Harusnya itu lelucon sih, tetapi Ibu Kiky sadar diri kalau itu enggak lucu, abisnya enggak ada yang ketawa.

Anehnya, tanpa protes apapun empat siswa itu menuruti hukuman yang harus mereka jalani. Meski Ibu Kiky jujur saja tak nyaman dengan raut ketiga muridnya yang tampak murung. Yah, tapi wajar sih kalau murid dihukum pasti tak senang. Pulang sekolah harus ke kantor guru, dan memeriksa tugas-tugas siswa yang sama melelahkannya. Remaja mana pun tak akan mau dihukum begini.

Hanya saja, ini masalah yang berbeda. Sebelum menerima tugas ini Ibu Kiky sudah memeriksa latar belakang empat murid ini dan kenapa mereka terlibat masalah.

"Ah, kalau kalian mau saling ngobrol juga enggak apa-apa, ada setoples permen di sini kalau kalian mau," jelas Ibu Kiky kemudian mengambilkan sekotak tisu dekat tiga siswa itu pula. "Ibu permisi sebentar ya."

Walau bilang permisi, Ibu Kiky sebenarnya tidak pergi jauh. Dia hanya duduk di bangku depan kantor guru dan diam-diam menguping apabila empat muridnya mengeluarkan suara.

***

Membosankan. Menyebalkan. Mau pulang! Itu yang Rizal pikirkan. Mending bersihin toilet dari pada dihukum satu ruangan bersama tiga orang ini. Asli canggung banget!

"Ada yang mau permen?" tanya Firda sambil memasang wajah tersenyum meski tak satupun laki-laki di sini menanggapinya.

Pertama gadis bernama Firdaus Wardah.

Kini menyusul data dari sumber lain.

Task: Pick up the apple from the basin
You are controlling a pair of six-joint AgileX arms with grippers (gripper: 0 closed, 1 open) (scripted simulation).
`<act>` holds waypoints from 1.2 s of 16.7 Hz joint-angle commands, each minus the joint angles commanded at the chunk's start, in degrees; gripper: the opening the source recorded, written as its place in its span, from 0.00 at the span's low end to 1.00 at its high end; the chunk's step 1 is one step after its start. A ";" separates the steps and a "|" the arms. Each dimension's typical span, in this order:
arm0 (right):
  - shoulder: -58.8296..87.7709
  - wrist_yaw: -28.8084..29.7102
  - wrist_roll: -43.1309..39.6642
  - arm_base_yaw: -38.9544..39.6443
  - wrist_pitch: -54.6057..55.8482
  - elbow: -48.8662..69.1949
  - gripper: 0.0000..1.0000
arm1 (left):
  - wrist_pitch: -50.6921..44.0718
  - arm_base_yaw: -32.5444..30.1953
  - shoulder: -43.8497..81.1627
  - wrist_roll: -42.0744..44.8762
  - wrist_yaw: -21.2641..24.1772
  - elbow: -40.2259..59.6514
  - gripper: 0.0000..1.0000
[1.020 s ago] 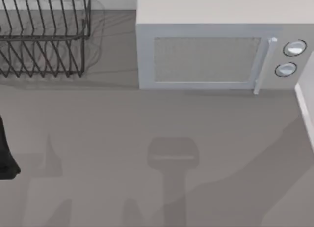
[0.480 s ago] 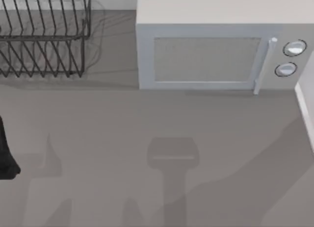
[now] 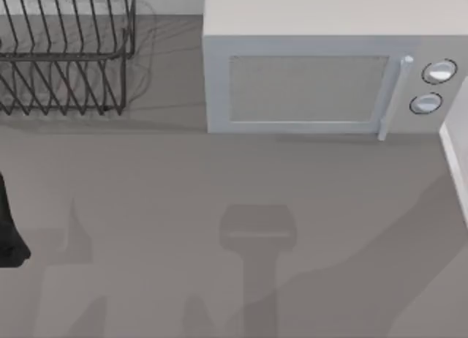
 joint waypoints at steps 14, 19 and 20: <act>-11.00 -0.13 -0.52 -0.38 -43.31 30.12 0.00 | 0.00 0.00 0.00 0.00 0.00 0.00 1.00; -14.77 -0.16 -0.51 -0.32 -51.31 36.53 0.00 | 0.00 0.00 0.00 0.00 0.00 0.00 1.00; -14.77 -0.16 -0.51 -0.32 -51.31 36.53 0.00 | 0.00 0.00 0.00 0.00 0.00 0.00 1.00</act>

Ah lihatlah senyum palsu itu! Kasihan betul enggak ada yang menanggapi dia. Kalau saja dia bukan gadis teladan yang hobinya belajar, Rizal mungkin saja sudah mengembat Firda dari dulu.

"Gue mau! Permen rasa coklat ya," sahut Andre datar dan Rizal hanya bisa memutar bola mata.

Orang kedua di ruangan adalah Muhammad Andre Zahiir. Si Bendahara OSIS yang killer juga teman sekelasnya Firda. Sama-sama umat sok pinter. Kalau Andre dan Firda pacara, Rizal enggak bakal kaget sih.

"Dewa mau?" Firda menoleh pada Dewa yang tak tertarik menjawab atau bahkan melirik Firda.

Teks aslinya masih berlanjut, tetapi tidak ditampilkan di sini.